▸ **Exercise goal**
Output the full listing exactly, character for character.

◆ ◆ ◆ ◆ ◆

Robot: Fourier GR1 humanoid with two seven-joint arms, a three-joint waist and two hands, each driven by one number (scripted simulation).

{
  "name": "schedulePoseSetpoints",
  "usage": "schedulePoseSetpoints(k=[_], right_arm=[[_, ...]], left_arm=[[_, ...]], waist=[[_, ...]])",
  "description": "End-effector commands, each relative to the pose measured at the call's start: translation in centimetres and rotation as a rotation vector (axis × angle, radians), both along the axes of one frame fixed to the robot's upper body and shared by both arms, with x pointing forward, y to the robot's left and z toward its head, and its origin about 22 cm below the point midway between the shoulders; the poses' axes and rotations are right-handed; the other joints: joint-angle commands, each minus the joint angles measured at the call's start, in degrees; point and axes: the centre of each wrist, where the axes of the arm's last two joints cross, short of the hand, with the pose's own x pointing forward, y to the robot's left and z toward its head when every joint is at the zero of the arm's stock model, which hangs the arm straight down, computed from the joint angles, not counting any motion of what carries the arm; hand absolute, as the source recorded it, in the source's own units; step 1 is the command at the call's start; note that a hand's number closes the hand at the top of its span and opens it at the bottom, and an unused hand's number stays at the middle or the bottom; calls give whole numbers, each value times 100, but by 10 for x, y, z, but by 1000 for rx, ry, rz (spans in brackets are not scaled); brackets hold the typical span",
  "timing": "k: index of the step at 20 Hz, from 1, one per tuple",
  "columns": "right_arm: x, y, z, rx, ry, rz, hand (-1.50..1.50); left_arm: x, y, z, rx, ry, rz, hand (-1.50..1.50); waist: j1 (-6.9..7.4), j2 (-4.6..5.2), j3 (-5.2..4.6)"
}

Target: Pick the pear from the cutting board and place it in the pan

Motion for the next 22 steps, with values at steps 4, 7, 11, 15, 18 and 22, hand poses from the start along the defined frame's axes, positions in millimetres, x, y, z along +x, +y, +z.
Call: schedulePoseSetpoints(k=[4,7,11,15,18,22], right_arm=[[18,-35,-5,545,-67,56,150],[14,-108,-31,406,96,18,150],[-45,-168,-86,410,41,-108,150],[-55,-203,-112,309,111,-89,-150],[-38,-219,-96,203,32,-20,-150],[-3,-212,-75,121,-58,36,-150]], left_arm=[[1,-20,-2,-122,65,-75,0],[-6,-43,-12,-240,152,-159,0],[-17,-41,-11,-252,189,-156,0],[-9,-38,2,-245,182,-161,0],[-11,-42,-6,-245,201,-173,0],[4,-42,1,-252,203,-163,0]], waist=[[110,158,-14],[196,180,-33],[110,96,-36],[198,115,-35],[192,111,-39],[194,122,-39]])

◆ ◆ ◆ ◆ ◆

▸ **Problem solution**
Robot: Fourier GR1 humanoid with two seven-joint arms, a three-joint waist and two hands, each driven by one number (scripted simulation).

{
  "name": "schedulePoseSetpoints",
  "usage": "schedulePoseSetpoints(k=[_], right_arm=[[_, ...]], left_arm=[[_, ...]], waist=[[_, ...]])",
  "description": "End-effector commands, each relative to the pose measured at the call's start: translation in centimetres and rotation as a rotation vector (axis × angle, radians), both along the axes of one frame fixed to the robot's upper body and shared by both arms, with x pointing forward, y to the robot's left and z toward its head, and its origin about 22 cm below the point midway between the shoulders; the poses' axes and rotations are right-handed; the other joints: joint-angle commands, each minus the joint angles measured at the call's start, in degrees; point and axes: the centre of each wrist, where the axes of the arm's last two joints cross, short of the hand, with the pose's own x pointing forward, y to the robot's left and z toward its head when every joint is at the zero of the arm's stock model, which hangs the arm straight down, computed from the joint angles, not counting any motion of what carries the arm; hand absolute, as the source recorded it, in the source's own units; step 1 is the command at the call's start; note that a hand's number closes the hand at the top of its span and opens it at the bottom, and an unused hand's number stays at the middle or the bottom; calls give whole numbers, each value times 100, but by 10 for x, y, z, but by 1000 for rx, ry, rz (spans in brackets are not scaled); brackets hold the typical span",
  "timing": "k: index of the step at 20 Hz, from 1, one per tuple",
  "columns": "right_arm: x, y, z, rx, ry, rz, hand (-1.50..1.50); left_arm: x, y, z, rx, ry, rz, hand (-1.50..1.50); waist: j1 (-6.9..7.4), j2 (-4.6..5.2), j3 (-5.2..4.6)"
}

Target: Pick the pear from the cutting board and place it in the pan

Motion for the next 22 steps, with values at steps 4, 7, 11, 15, 18 and 22, hand poses from the start along the defined frame's axes, positions in millimetres, x, y, z along +x, +y, +z.
Call: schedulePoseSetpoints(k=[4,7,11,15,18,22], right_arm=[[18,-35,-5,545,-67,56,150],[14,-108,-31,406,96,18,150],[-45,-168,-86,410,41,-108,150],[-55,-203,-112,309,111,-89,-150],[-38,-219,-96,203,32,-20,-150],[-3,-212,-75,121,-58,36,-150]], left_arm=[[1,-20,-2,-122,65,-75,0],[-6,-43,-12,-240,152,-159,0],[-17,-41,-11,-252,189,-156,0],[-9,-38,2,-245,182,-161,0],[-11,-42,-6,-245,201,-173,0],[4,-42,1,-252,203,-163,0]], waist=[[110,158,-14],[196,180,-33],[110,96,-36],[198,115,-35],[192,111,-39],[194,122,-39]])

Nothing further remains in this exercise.